Le résultat de toute une journée d'étude est la phrase ci-dessus du docteur expert en nutrition affirmant que le monde existe au milieu de l'un des paradoxes les plus dangereux pour l'humanité. Paradoxe lorsque le monde se développe de plus en plus et que l'homme devient de plus en plus faible.
En effet il suffit de regarder les plateaux de riz remplis et colorés des familles vietnamiennes ou les supermarchés et les magasins de restauration rapide qui s'étendnt dans les rues pour expliquer ce paradoxe. Bon c'est bon mais la qualité nutritionnelle réelle que le corps reçoit est un point d'inquiétude.
L'histoire des maladies et des types de maladies métaboliques n'est pas seulement un jour ou deux mais un long processus. La raison n'est pas le manque de connaissances nutritionnelles mais la conscience la manière d'aborder et d'accepter les informations. Les livres les cours les tendances'manger propre - vivre en bonne santé' apparaissent de plus en plus. Cependant il existe encore un écart entre la théorie et la réalité que tout le monde n'est pas prêt à franchir.

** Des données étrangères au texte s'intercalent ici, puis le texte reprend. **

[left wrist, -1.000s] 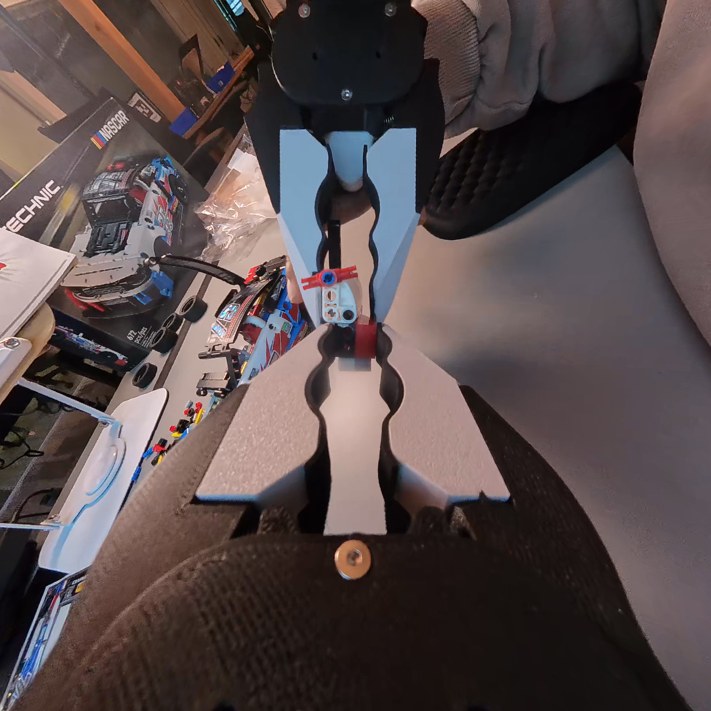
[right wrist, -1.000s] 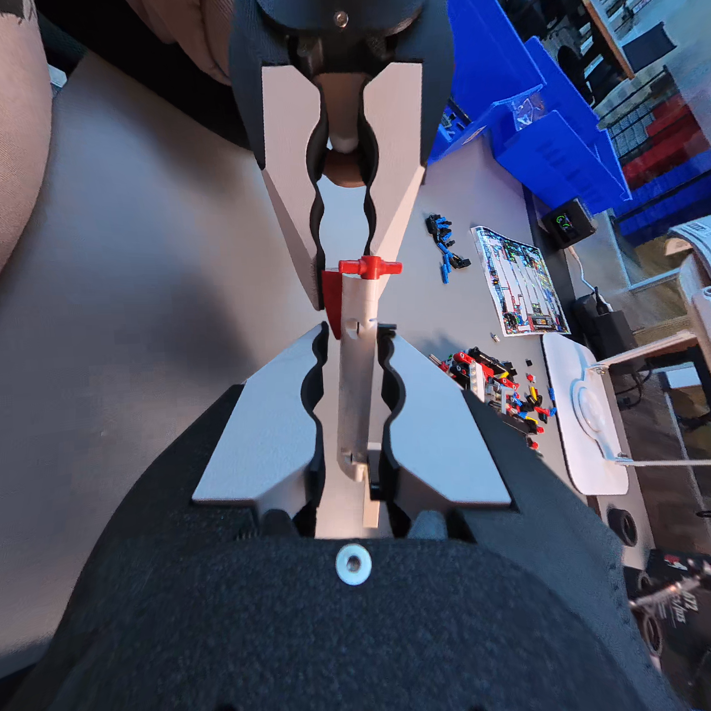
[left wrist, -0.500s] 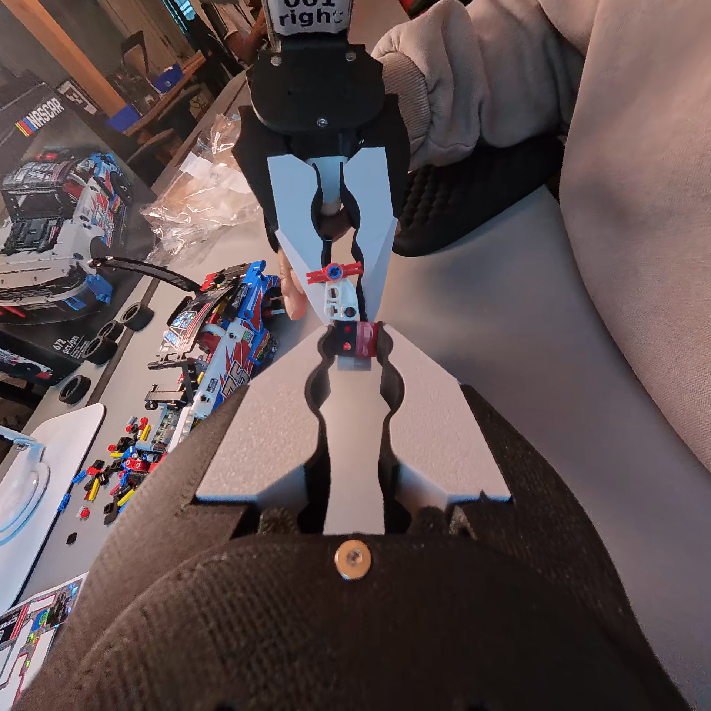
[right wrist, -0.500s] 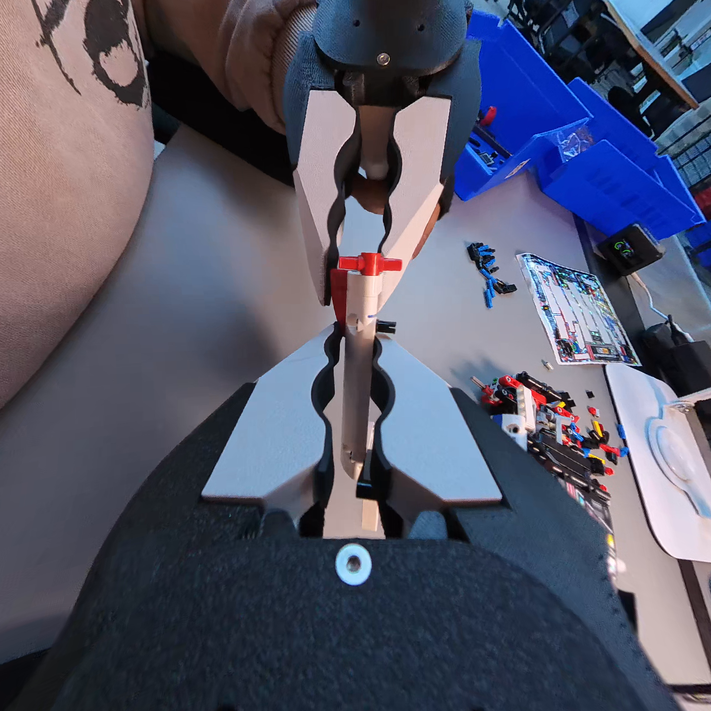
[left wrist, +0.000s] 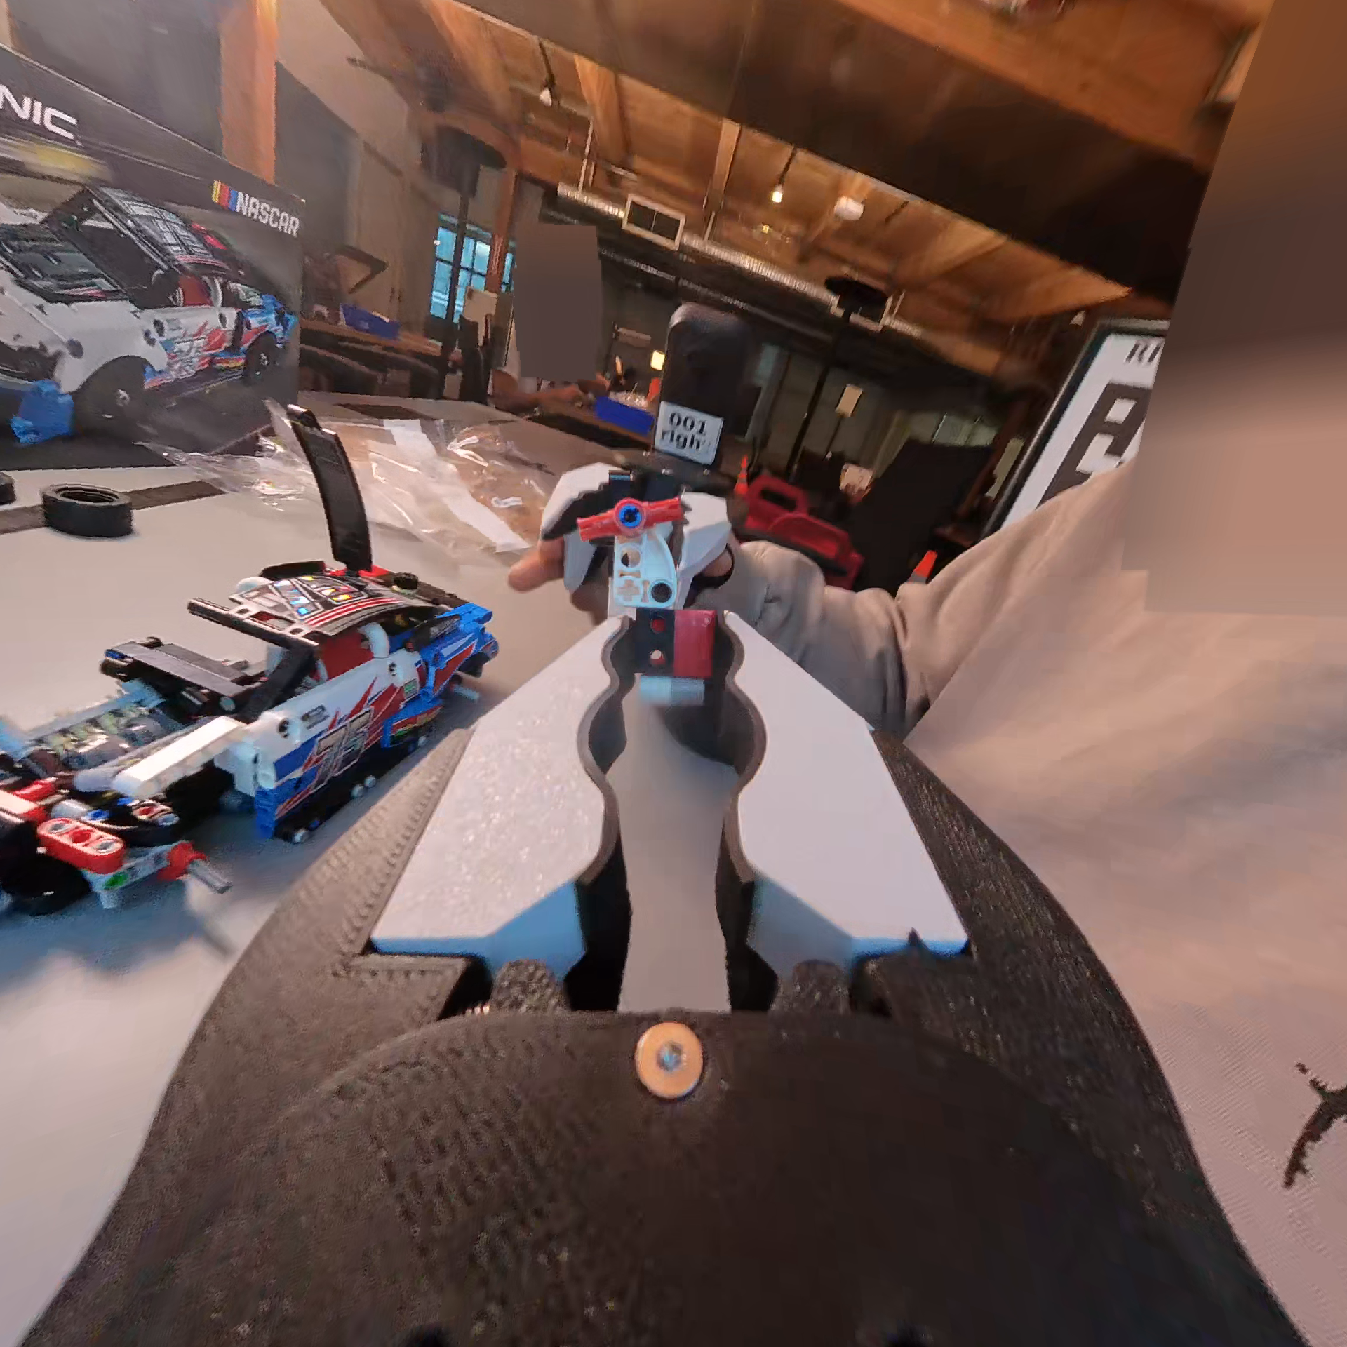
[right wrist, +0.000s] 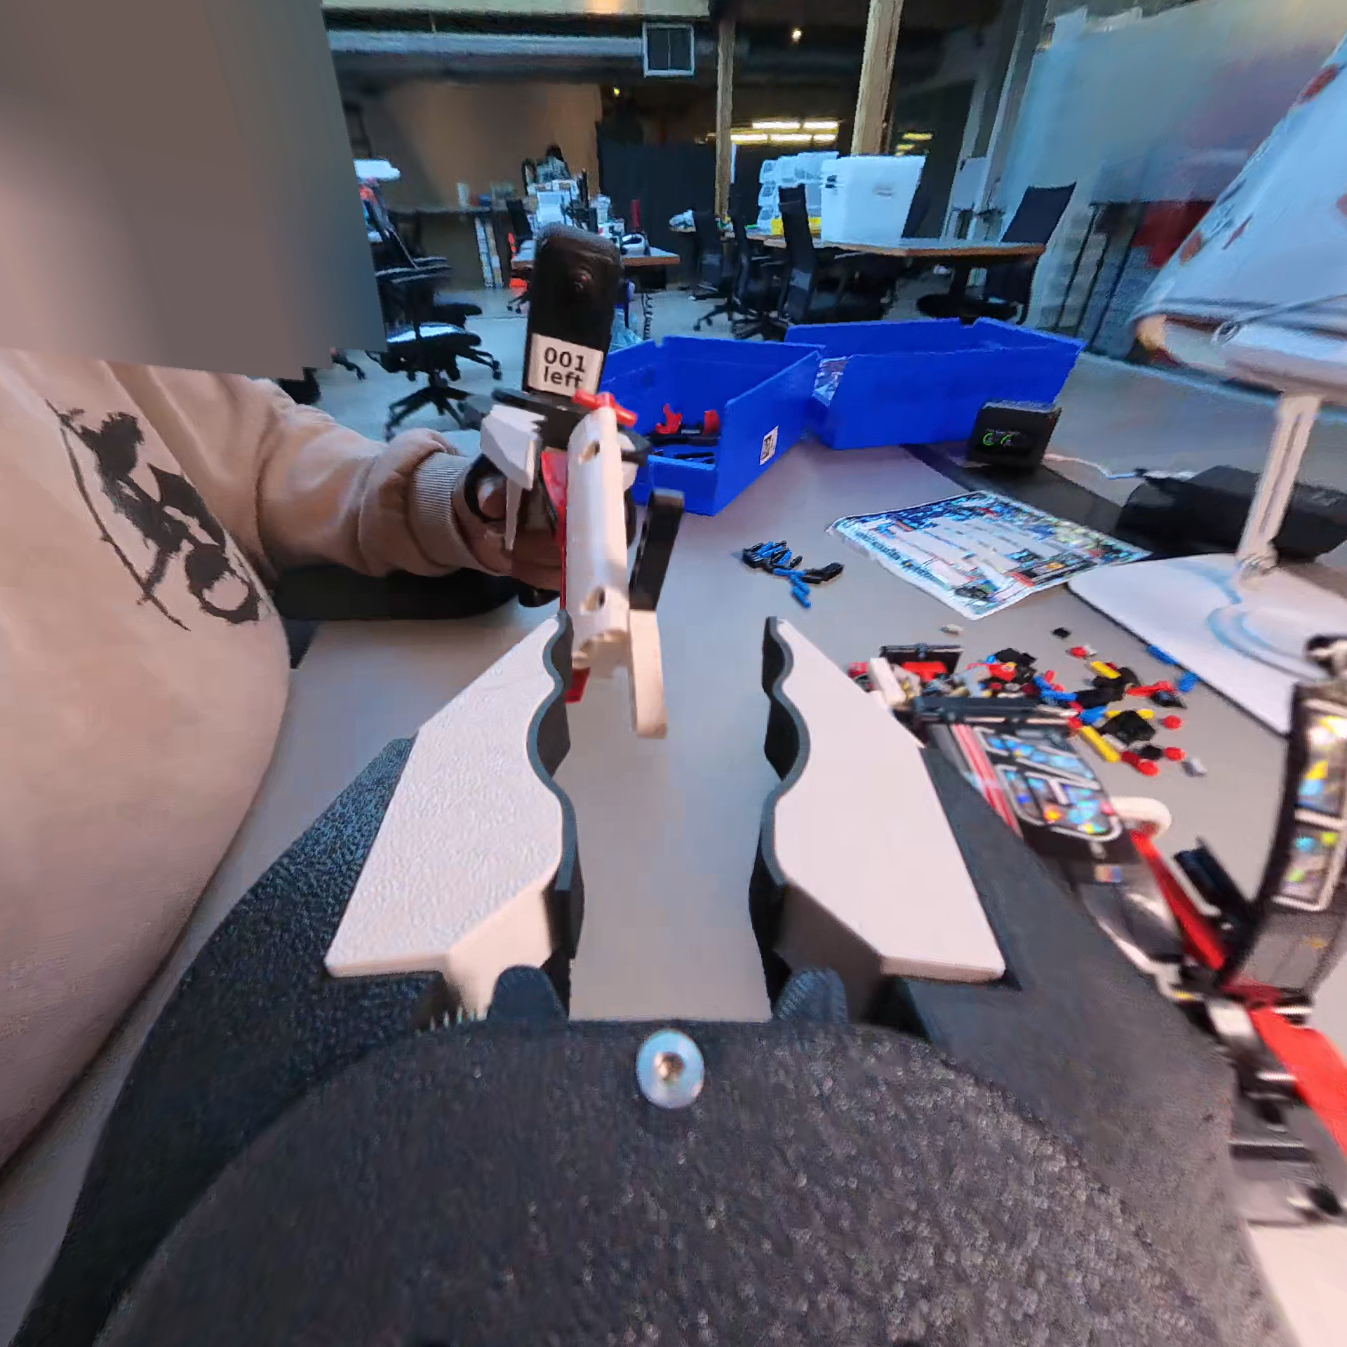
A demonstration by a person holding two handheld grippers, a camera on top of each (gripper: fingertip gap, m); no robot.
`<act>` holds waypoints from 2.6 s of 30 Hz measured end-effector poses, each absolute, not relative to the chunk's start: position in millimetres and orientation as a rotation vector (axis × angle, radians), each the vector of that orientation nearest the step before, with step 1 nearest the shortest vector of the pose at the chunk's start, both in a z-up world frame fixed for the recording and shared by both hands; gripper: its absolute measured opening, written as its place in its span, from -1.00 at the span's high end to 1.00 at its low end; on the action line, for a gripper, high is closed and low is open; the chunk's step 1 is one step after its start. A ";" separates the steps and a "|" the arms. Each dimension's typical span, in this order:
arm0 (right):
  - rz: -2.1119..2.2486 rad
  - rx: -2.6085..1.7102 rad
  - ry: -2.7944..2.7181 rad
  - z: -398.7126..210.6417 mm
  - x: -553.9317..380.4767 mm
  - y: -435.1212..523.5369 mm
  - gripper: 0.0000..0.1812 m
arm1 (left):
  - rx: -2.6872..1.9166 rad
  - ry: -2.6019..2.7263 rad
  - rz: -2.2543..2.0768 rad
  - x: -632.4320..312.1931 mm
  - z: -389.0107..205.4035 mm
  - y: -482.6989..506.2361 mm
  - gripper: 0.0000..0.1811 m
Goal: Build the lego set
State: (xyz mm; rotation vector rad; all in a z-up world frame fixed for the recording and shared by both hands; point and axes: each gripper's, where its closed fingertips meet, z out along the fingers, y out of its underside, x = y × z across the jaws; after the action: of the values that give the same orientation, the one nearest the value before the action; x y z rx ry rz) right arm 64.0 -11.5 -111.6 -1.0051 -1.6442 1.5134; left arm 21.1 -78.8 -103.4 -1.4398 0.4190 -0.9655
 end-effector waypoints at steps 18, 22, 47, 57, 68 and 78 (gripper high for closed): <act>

Regardez les repas quotidiens puis les aliments vendus à côté des portes des écoles le long des trottoirs les produits de la chaîne de supermarchés apportent tous un sentiment de 'fait' immédiat. Mais le sentiment ne reflète pas la valeur. Les calories augmentent rapidement mais les vitamines les minéraux et les fibres ne suffisent pas. En conséquence le corps doit travailler surchargé pour traiter ce qui n'est pas conçu pour être traité régulièrement.
Manger selon les émotions mais le corps vit selon la biologie. Changer les habitudes alimentaires et de vie est facile mais en réalité c'est difficile car cela est lié à la pensée. Ce n'est que lorsque nous sommes tombés dans le cycle de la maladie que nous voyons et changeons que les conséquences à résoudre sont devenues plus lourdes.
Le corps est intrinsèquement équilibré et « rempli » d'une bonne nutrition en échange d'une bonne santé. Fournir régulièrement des types de « calories vides » coûtera très cher.
À l'ère où la nourriture est optimisée pour convenir au goût et non pour la santé la vigilance dans le choix est le dernier bouclier. Le repas d'aujourd'hui ne résout pas seulement la faim-no mais investit à long terme dans sa propre qualité de vie. Pour ne pas tomber dans le paradoxe du corps - la seule chose que nous avons pour vivre.